While Edward was slowly coming to the one inevitable conclusion, there arrived in England, at the end of 1286, a Bull from the Pope Honorius IV., addressed to the archbishops and bishops. After a lengthy enumeration of the familiar charges brought against the Jews—their obedience to “a wicked and deceitful book, called Talmud, containing manifold abominations, falsehoods, heresies, and abuses”; their seduction of brethren snatched from infidelity, and their perversion of Christians; their immorality, their criminal intercourse with Christians, and other “horrible deeds done to the shame of our Creator and the detriment of the Catholic faith”—Honorius bade the bishops increase their severity, and their “spiritual and temporal penalties” against the “accursed and perfidious” people. ♦1287♦ In consequence of this mandate, we find a synod at Exeter passing ordinances restricting still further the Jew’s discretion in matters of dress and behaviour. The apostolic epistle accelerated Edward’s decision. It is also probable that the King, on the eve of his struggle with Scotland and France, thought it prudent to conciliate his English subjects by yielding to their demand for the expulsion of the hated people.

On the 18th of July, 1290, a decree was issued ordering that all Jews should leave England before the Feast of All Saints, sentence of death being pronounced against any who should be found lingering in the country after the prescribed date.
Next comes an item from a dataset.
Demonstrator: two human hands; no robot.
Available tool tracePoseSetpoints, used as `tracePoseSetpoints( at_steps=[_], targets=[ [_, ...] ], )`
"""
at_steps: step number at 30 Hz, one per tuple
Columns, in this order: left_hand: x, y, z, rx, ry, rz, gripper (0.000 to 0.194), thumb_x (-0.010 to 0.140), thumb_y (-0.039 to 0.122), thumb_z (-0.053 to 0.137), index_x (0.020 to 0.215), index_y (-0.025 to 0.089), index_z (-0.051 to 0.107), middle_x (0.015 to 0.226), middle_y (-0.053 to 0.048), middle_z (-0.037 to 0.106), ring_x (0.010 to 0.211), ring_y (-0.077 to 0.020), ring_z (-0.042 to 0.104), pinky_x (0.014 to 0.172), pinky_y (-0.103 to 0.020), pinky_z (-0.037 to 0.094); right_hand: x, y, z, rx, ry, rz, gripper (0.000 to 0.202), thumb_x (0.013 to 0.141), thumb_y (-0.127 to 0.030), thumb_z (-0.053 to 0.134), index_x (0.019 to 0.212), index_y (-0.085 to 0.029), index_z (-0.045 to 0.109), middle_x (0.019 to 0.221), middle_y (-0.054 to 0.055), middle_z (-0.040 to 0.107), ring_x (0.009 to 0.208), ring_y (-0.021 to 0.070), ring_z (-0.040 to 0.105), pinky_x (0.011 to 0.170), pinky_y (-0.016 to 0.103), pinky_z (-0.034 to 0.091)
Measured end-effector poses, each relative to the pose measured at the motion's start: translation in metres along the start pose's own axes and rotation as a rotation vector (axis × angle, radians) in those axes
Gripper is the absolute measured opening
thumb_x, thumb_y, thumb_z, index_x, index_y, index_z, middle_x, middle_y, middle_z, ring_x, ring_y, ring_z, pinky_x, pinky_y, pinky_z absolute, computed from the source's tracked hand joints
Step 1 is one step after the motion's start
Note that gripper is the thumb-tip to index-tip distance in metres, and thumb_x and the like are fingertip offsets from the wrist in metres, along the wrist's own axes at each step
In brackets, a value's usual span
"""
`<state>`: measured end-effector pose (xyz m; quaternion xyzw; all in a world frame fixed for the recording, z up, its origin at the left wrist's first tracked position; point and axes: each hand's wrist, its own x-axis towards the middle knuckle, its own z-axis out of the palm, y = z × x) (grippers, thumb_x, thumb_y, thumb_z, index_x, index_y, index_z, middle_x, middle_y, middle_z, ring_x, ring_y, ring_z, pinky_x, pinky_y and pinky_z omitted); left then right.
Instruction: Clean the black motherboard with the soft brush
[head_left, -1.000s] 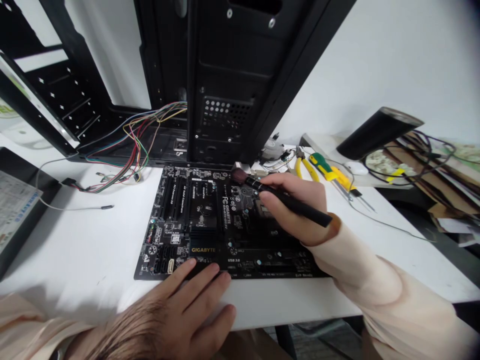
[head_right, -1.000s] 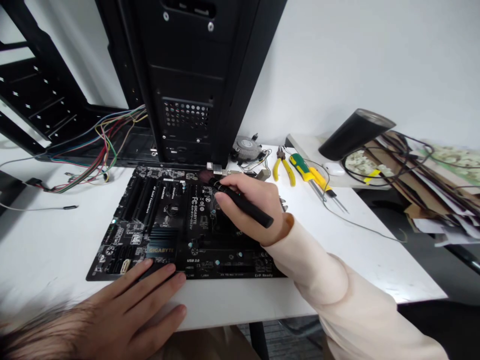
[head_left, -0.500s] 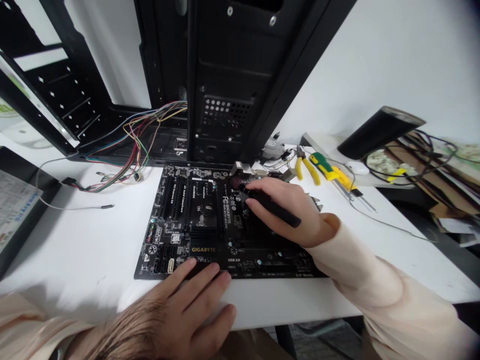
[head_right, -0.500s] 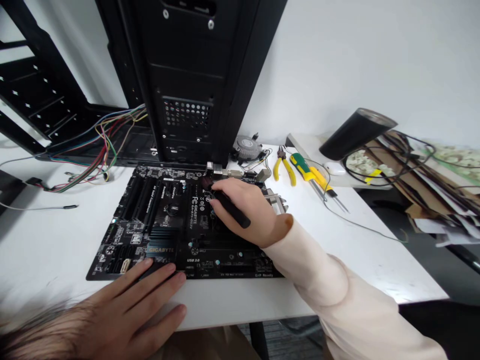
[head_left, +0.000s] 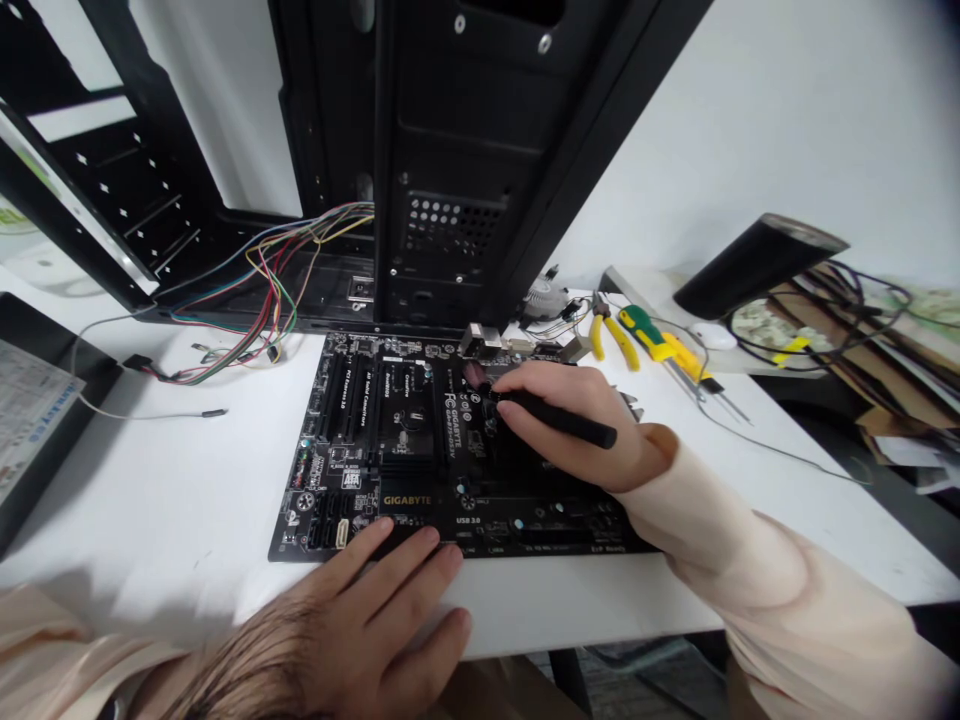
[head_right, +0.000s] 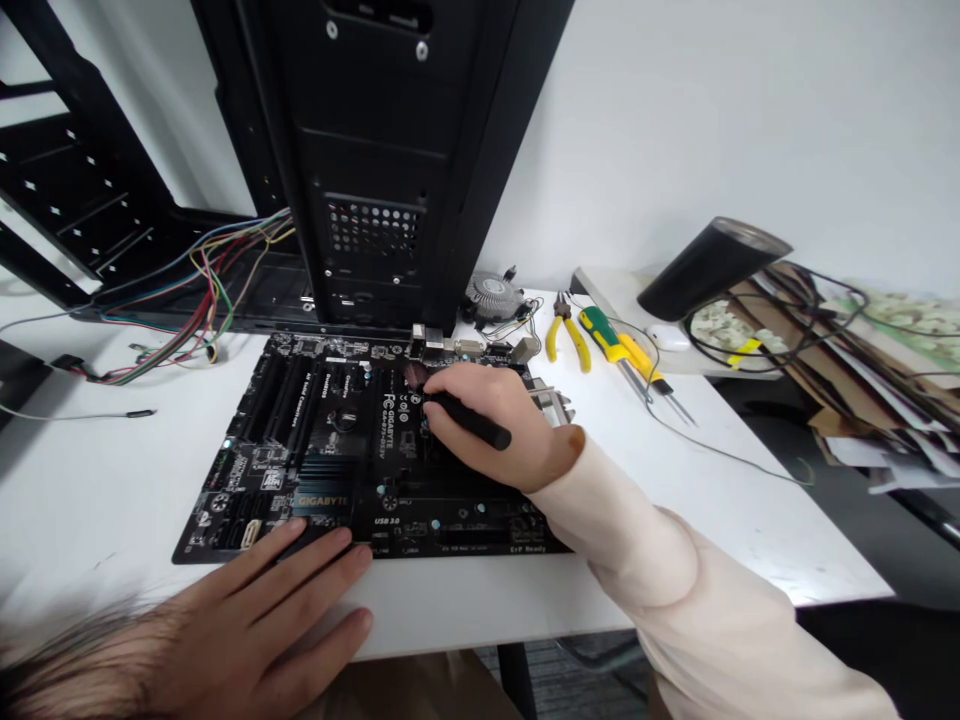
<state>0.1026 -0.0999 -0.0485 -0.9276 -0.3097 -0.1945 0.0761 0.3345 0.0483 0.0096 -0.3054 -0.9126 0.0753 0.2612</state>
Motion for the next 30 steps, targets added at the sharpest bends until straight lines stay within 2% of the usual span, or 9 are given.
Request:
tracePoseSetpoints(
  at_steps=[5,9,10,12,14,17,19,24,30],
  targets=[
    [-0.001,-0.004,0.005,0.028,0.057,0.067,0.021,0.098,0.023,0.044,0.113,0.024,0.058,0.122,-0.005,0.064,0.115,-0.0234,0.056,0.113,-0.047,0.012,0.0,-0.001,0.0,0.011,-0.028,0.034,0.011,0.085,-0.019,0.05,0.083,-0.02,0.061,0.075,0.001,0.069,0.065,0.0125,0.063,0.06,0.025,0.05],
    [0.0,-0.006,0.004,0.042,0.034,0.078,0.023,0.098,0.021,0.042,0.114,0.025,0.058,0.12,-0.005,0.064,0.113,-0.0228,0.057,0.113,-0.048,0.012,0.001,-0.001,-0.001,0.057,-0.024,0.094,0.011,0.081,-0.018,0.052,0.076,-0.02,0.062,0.071,0.001,0.068,0.062,0.0121,0.062,0.06,0.024,0.048],
    [0.0,-0.006,0.003,0.043,0.058,0.077,0.023,0.098,0.021,0.042,0.113,0.025,0.058,0.12,-0.005,0.064,0.113,-0.0233,0.057,0.113,-0.048,0.012,0.001,-0.001,-0.002,0.082,-0.029,0.108,0.011,0.08,-0.018,0.052,0.075,-0.02,0.062,0.069,0.0,0.067,0.06,0.0116,0.061,0.058,0.024,0.047],
    [0.001,-0.005,0.002,0.038,0.025,0.064,0.023,0.098,0.022,0.042,0.114,0.025,0.058,0.122,-0.005,0.063,0.115,-0.0235,0.056,0.113,-0.048,0.013,-0.001,0.0,-0.004,0.134,-0.044,0.134,0.011,0.079,-0.017,0.053,0.072,-0.02,0.061,0.063,-0.002,0.064,0.055,0.0104,0.057,0.053,0.023,0.045],
    [0.001,-0.004,0.001,0.033,-0.002,0.052,0.022,0.098,0.023,0.043,0.115,0.025,0.057,0.123,-0.004,0.062,0.117,-0.0229,0.054,0.114,-0.047,0.012,-0.004,0.001,-0.005,0.2,0.002,0.152,0.015,0.082,-0.02,0.052,0.069,-0.02,0.06,0.059,-0.002,0.061,0.052,0.0099,0.053,0.049,0.023,0.042],
    [0.0,-0.003,0.001,0.034,0.006,0.051,0.021,0.097,0.023,0.045,0.115,0.026,0.057,0.124,-0.003,0.062,0.12,-0.0226,0.052,0.114,-0.046,0.013,-0.01,0.002,-0.003,0.315,0.192,0.19,0.022,0.09,-0.031,0.047,0.076,-0.021,0.062,0.058,-0.002,0.057,0.051,0.0111,0.051,0.046,0.025,0.039],
    [-0.001,-0.003,0.001,0.034,0.008,0.052,0.022,0.097,0.023,0.046,0.115,0.026,0.057,0.124,-0.004,0.062,0.12,-0.0229,0.052,0.114,-0.046,0.014,-0.011,0.002,-0.001,0.336,0.265,0.225,0.022,0.091,-0.034,0.047,0.082,-0.022,0.062,0.058,-0.002,0.057,0.049,0.0116,0.051,0.045,0.025,0.039],
    [0.0,-0.004,0.001,0.033,-0.015,0.053,0.024,0.098,0.021,0.042,0.117,0.027,0.056,0.125,-0.003,0.062,0.119,-0.0224,0.053,0.114,-0.047,0.011,-0.006,-0.004,0.0,0.119,0.291,0.222,0.002,0.08,-0.023,0.061,0.08,-0.021,0.061,0.062,-0.002,0.061,0.051,0.0106,0.052,0.049,0.025,0.042],
    [0.001,-0.003,-0.003,0.018,-0.036,0.04,0.025,0.1,0.021,0.037,0.117,0.026,0.056,0.125,-0.004,0.062,0.118,-0.0226,0.054,0.114,-0.047,0.01,-0.004,-0.002,0.0,0.164,0.354,0.26,0.007,0.075,-0.017,0.061,0.077,-0.024,0.06,0.069,0.0,0.062,0.06,0.0146,0.055,0.057,0.03,0.046]
  ],
)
The severity of the measure was somewhat mitigated by the king’s sincere anxiety to spare the exiles gratuitous insult and injury. The officers charged with the execution of the decree were ordered to ensure the safe arrival of the Jews on the coast, and their embarkation. They were permitted to carry away all the effects that were in their possession at the time, together with any pledges that were not redeemed by the Christian debtors before a certain day. As a further inducement for the payment of debts, the latter were given to understand that, if they did not pay a moiety to the Jews before their departure, they would remain debtors to the Treasury for the full amount. A few Jews, personally known and favoured at Court, were even allowed to sell their real property to any Christian who would buy it. In a word, everything that could be done to alleviate the misery of the exiles, was suggested by Edward.

The autumn was spent in hurried preparations. Those who had money out at interest hastened to collect it, and those who had property too unwieldy for transport hastened to part with it for what it would yield. It is easy to imagine the enormous loss which this compulsory liquidation must have entailed on the wretched Jews. Their goods were sold at such prices as might have been expected from the urgency of the case, and the knowledge that all that could not be disposed of would have to be left behind. Their houses, their synagogues, and their cemeteries fell into the hands of the King, who distributed them among his favourites. Their bonds and mortgages were also appropriated by the Royal Exchequer; but the debts were imperfectly collected, and the remainder, after many years’ delay, were finally remitted by Edward III.